- [DIRECTIONS]:
Output only the lines below from the one containing "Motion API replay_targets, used" to the one containing "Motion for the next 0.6", exactly as written, both ends kept.

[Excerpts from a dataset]
※ ※ ※
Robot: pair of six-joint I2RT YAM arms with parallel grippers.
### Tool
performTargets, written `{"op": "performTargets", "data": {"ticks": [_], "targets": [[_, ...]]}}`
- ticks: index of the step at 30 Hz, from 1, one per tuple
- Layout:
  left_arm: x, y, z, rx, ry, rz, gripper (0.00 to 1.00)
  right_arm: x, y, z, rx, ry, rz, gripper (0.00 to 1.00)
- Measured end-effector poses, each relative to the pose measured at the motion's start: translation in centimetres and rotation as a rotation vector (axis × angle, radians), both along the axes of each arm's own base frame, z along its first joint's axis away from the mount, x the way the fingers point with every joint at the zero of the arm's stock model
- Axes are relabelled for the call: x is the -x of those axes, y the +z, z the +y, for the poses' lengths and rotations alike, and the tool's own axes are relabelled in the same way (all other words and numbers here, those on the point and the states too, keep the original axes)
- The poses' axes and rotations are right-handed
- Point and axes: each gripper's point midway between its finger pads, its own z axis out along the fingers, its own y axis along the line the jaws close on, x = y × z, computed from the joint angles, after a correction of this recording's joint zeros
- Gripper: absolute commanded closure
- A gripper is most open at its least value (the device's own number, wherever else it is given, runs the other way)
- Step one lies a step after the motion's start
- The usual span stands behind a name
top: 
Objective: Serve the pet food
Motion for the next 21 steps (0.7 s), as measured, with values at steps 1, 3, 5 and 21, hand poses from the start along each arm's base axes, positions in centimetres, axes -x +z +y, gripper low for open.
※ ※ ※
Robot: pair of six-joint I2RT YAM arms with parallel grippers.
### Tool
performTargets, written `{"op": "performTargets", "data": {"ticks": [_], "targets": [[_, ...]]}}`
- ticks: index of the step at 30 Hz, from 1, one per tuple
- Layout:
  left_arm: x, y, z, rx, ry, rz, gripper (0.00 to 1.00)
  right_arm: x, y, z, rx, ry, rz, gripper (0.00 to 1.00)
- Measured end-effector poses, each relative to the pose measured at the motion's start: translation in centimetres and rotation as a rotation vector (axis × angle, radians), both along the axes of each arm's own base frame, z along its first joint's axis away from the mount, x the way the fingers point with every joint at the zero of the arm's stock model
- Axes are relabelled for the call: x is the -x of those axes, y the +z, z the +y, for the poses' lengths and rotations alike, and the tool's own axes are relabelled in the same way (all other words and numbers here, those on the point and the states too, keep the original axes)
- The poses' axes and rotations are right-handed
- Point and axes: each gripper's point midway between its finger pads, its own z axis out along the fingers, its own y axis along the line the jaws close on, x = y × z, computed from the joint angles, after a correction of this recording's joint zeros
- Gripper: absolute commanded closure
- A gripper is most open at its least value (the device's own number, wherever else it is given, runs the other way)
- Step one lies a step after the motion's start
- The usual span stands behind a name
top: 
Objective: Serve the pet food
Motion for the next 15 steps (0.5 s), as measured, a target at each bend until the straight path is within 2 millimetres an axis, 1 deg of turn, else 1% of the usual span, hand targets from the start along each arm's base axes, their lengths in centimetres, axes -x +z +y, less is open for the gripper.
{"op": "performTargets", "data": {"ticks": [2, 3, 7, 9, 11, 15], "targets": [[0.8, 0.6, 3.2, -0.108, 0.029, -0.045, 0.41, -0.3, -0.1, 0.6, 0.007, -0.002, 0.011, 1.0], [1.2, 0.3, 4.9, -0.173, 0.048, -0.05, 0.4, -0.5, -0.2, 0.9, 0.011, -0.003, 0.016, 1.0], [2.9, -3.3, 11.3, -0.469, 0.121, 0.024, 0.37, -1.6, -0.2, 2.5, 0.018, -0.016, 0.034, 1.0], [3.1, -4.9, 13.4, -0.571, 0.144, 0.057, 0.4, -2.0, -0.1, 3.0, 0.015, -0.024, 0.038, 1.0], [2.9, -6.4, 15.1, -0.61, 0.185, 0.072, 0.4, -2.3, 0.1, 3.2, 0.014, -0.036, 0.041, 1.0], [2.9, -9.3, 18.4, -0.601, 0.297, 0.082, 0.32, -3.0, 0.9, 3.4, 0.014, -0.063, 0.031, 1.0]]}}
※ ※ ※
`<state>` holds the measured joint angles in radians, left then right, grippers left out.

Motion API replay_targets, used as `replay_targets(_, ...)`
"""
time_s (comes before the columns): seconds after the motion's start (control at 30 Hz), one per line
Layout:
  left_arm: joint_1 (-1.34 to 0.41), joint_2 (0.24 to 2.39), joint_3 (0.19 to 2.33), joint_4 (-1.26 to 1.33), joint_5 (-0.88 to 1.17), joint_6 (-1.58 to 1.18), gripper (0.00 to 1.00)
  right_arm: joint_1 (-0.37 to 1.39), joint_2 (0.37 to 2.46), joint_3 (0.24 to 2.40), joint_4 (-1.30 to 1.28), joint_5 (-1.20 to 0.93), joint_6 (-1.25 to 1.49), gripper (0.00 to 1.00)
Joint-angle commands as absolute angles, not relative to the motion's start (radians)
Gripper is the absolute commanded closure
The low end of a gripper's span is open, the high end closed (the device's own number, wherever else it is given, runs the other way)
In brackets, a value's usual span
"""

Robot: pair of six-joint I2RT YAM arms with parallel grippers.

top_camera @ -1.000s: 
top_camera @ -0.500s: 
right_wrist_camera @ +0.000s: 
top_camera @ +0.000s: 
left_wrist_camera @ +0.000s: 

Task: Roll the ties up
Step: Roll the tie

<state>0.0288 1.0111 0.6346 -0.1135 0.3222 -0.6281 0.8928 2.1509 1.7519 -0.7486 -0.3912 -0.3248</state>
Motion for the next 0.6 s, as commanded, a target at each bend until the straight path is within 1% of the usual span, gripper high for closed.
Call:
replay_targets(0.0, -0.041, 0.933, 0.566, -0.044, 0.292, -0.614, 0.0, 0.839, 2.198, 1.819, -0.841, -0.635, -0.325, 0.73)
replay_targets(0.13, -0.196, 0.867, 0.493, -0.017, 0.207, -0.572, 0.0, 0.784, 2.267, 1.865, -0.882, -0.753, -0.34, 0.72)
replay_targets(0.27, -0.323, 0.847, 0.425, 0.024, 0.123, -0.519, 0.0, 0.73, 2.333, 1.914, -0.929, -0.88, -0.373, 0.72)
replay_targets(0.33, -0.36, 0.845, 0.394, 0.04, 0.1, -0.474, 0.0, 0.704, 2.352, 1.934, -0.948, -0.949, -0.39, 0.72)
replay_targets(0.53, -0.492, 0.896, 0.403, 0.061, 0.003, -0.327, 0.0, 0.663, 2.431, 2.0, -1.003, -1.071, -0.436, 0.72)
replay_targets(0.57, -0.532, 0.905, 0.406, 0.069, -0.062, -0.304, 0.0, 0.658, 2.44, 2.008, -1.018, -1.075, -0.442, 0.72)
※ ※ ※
- [OUTPUT FOR THIS EXERCISE]:
Motion API replay_targets, used as `replay_targets(_, ...)`
"""
time_s (comes before the columns): seconds after the motion's start (control at 30 Hz), one per line
Layout:
  left_arm: joint_1 (-1.34 to 0.41), joint_2 (0.24 to 2.39), joint_3 (0.19 to 2.33), joint_4 (-1.26 to 1.33), joint_5 (-0.88 to 1.17), joint_6 (-1.58 to 1.18), gripper (0.00 to 1.00)
  right_arm: joint_1 (-0.37 to 1.39), joint_2 (0.37 to 2.46), joint_3 (0.24 to 2.40), joint_4 (-1.30 to 1.28), joint_5 (-1.20 to 0.93), joint_6 (-1.25 to 1.49), gripper (0.00 to 1.00)
Joint-angle commands as absolute angles, not relative to the motion's start (radians)
Gripper is the absolute commanded closure
The low end of a gripper's span is open, the high end closed (the device's own number, wherever else it is given, runs the other way)
In brackets, a value's usual span
"""

Robot: pair of six-joint I2RT YAM arms with parallel grippers.

top_camera @ -1.000s: 
top_camera @ -0.500s: 
right_wrist_camera @ +0.000s: 
top_camera @ +0.000s: 
left_wrist_camera @ +0.000s: 

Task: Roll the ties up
Step: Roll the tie

<state>0.0288 1.0111 0.6346 -0.1135 0.3222 -0.6281 0.8928 2.1509 1.7519 -0.7486 -0.3912 -0.3248</state>
Motion for the next 0.6 s, as commanded, a target at each bend until the straight path is within 1% of the usual span, gripper high for closed.

That completes the answer, and no more is expected.